Exercise goal.
All of the data below is to be copied again without changes.

Data block.
____
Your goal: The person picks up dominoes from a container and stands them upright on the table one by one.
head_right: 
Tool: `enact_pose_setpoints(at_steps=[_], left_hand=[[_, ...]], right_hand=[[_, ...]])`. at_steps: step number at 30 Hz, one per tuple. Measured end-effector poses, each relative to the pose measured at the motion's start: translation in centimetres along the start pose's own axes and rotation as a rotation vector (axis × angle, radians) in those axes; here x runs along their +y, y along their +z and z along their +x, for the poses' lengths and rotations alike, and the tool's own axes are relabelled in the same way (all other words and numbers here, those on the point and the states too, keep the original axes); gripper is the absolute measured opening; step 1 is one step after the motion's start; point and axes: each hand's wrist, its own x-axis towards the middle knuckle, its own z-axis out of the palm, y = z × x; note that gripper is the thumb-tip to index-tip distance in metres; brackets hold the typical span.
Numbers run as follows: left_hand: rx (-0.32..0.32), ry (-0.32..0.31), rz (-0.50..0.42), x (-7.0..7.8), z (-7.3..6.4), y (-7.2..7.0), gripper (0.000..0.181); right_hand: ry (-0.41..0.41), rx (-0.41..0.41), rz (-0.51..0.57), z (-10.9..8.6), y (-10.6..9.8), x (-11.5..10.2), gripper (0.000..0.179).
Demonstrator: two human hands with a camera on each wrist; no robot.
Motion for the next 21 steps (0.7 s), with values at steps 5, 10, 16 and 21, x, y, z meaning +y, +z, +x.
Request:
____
Expected answer.
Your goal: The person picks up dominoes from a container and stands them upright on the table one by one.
head_right: 
Tool: `enact_pose_setpoints(at_steps=[_], left_hand=[[_, ...]], right_hand=[[_, ...]])`. at_steps: step number at 30 Hz, one per tuple. Measured end-effector poses, each relative to the pose measured at the motion's start: translation in centimetres along the start pose's own axes and rotation as a rotation vector (axis × angle, radians) in those axes; here x runs along their +y, y along their +z and z along their +x, for the poses' lengths and rotations alike, and the tool's own axes are relabelled in the same way (all other words and numbers here, those on the point and the states too, keep the original axes); gripper is the absolute measured opening; step 1 is one step after the motion's start; point and axes: each hand's wrist, its own x-axis towards the middle knuckle, its own z-axis out of the palm, y = z × x; note that gripper is the thumb-tip to index-tip distance in metres; brackets hold the typical span.
Numbers run as follows: left_hand: rx (-0.32..0.32), ry (-0.32..0.31), rz (-0.50..0.42), x (-7.0..7.8), z (-7.3..6.4), y (-7.2..7.0), gripper (0.000..0.181); right_hand: ry (-0.41..0.41), rx (-0.41..0.41), rz (-0.51..0.57), z (-10.9..8.6), y (-10.6..9.8), x (-11.5..10.2), gripper (0.000..0.179).
Demonstrator: two human hands with a camera on each wrist; no robot.
Motion for the next 21 steps (0.7 s), with values at steps 5, 10, 16 and 21, x, y, z meaning +y, +z, +x.
Request:

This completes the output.